Tuesday, January 6, 2009

Start of a new year...

I'm not very good at this blogging thing, in case none of you have noticed...

The girl I met, well we've been dating more or less since I posted that last blog, she's great...but I don't love her...I find myself thinking of all the ridiculous things of relationships, how rarely they last, and I'm just not buying into it right now...I date to meet that one girl that I want to be with forever, but I think right now I'm dating just to prove to myself that I can again after the last one...

I'm uncomfortable in my own skin, I almost fear that the longer I wait to find a girl the less chance of one wanting to take me there is...

Too much time to think...that's what this is. I used to pride myself on inner reflection all the time and my observations, but you gotta live, you just got to get out there and live

I have trouble hanging out with just small groups of close friends, I love them, that's for sure, but there are so many places to go, so many people to meet, and I like meeting people for the most part, people seem to like me the most when they've just met me. The same goes for dating, when I'm in a relationship I realize that there are girls that would probably go out on a date with me, if i would grow up and ask...

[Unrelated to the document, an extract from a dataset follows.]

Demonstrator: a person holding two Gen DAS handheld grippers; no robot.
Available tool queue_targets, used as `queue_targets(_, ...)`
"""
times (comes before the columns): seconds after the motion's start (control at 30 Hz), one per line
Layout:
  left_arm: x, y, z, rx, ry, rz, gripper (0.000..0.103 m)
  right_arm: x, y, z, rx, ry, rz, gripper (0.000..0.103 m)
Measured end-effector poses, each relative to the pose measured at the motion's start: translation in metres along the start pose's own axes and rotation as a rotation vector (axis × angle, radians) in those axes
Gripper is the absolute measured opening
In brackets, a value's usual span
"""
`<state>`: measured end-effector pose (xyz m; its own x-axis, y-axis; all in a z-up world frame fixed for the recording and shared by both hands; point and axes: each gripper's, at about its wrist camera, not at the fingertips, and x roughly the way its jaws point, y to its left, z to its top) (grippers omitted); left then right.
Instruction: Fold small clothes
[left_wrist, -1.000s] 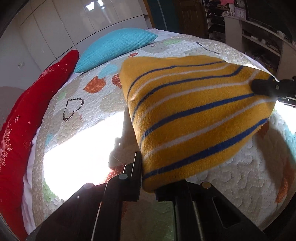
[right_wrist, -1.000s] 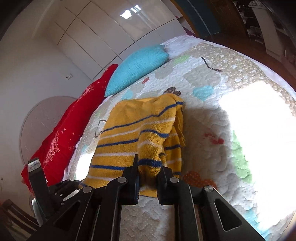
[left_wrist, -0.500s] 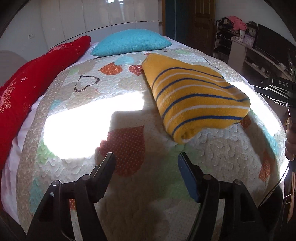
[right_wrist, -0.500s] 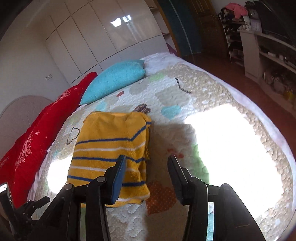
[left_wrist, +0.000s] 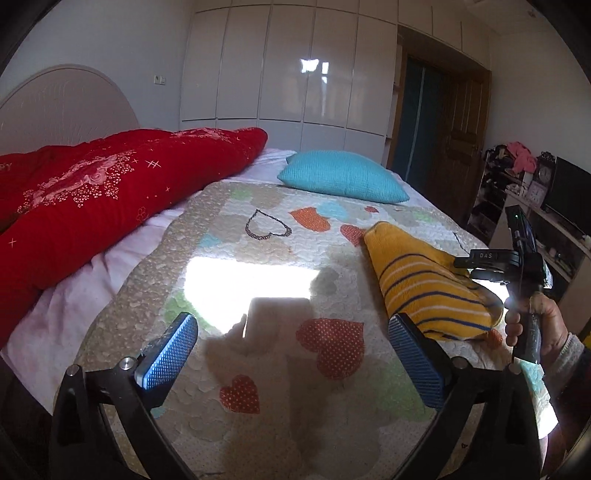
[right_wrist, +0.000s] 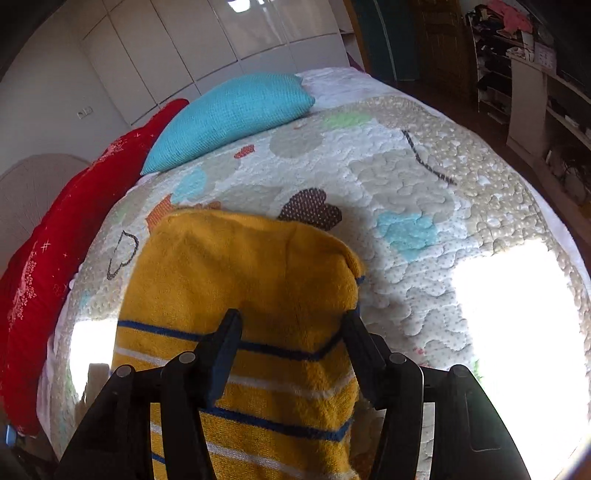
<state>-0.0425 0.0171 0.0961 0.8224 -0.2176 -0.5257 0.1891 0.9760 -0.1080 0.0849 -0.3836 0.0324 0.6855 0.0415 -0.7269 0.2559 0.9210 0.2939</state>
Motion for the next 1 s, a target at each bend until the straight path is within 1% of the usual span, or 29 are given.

I need to be back at school, I feel like an underachiever at home, it's hard being the black sleep instead of one of the gang

"It’s a funny thing coming home. Nothing changes. Everything looks the same, feels the same, even smells the same. You realize what’s changed, is you."
-The Curious Case of Benjamin Button

1 comment:

Marty said...

ok, I'll just ask these in no particular order.
1. Are you still dating her?
2. We do you feel the underachiever at home?
3. So many places to go? like where? Why don't you just go to them?